RAW DATA:
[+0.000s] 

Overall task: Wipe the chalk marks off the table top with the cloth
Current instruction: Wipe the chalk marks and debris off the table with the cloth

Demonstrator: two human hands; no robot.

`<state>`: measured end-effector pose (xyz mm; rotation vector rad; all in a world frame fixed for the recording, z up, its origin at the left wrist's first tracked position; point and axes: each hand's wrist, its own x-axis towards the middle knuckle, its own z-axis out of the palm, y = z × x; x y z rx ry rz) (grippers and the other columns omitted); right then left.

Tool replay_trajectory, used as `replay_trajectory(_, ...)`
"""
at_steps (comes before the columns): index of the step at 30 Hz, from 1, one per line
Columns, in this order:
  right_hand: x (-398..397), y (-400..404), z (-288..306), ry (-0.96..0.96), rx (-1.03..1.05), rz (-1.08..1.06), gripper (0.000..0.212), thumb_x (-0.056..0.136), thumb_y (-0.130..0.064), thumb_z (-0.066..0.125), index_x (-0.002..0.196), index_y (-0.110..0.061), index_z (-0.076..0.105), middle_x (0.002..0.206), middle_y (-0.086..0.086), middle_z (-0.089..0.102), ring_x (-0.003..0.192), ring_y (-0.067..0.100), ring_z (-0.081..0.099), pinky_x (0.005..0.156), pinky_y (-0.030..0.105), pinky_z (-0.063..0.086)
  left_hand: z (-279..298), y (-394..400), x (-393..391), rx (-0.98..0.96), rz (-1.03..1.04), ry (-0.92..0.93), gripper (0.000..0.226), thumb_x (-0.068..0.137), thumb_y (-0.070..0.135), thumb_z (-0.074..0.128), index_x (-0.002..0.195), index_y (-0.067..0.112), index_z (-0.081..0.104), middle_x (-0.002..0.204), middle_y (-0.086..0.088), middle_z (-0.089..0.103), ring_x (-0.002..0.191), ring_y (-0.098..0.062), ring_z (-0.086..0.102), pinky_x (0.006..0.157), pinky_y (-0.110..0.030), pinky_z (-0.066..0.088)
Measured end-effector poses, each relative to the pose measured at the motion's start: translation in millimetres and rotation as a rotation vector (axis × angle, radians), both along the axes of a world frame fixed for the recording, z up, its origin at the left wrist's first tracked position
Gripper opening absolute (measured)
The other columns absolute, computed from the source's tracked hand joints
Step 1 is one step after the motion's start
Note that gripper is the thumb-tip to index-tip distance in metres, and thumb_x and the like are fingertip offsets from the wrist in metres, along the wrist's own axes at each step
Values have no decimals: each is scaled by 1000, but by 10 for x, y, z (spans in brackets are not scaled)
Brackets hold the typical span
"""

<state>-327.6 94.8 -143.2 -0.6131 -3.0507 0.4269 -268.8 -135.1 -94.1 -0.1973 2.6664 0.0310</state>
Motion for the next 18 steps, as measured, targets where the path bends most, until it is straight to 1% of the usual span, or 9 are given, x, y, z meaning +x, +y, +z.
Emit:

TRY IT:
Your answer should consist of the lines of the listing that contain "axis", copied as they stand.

YOUR RESPONSE:
`<state>`: measured end-effector pose (xyz mm; rotation vector rad; all in a world frame fixed for the recording, z up, its origin at the left wrist's first tracked position; point and axes: each hand's wrist, its own x-axis towards the middle knuckle, its own z-axis out of the palm, y = z × x; x y z rx ry rz) (grippers and the other columns omitted); right then left.
Measured end-effector poses, each relative to the pose measured at the motion's start: translation in millimetres and rotation as a rotation vector (axis × angle, radians), both along the axes of a world frame fixed for the recording, z up, its origin at the left wrist's first tracked position

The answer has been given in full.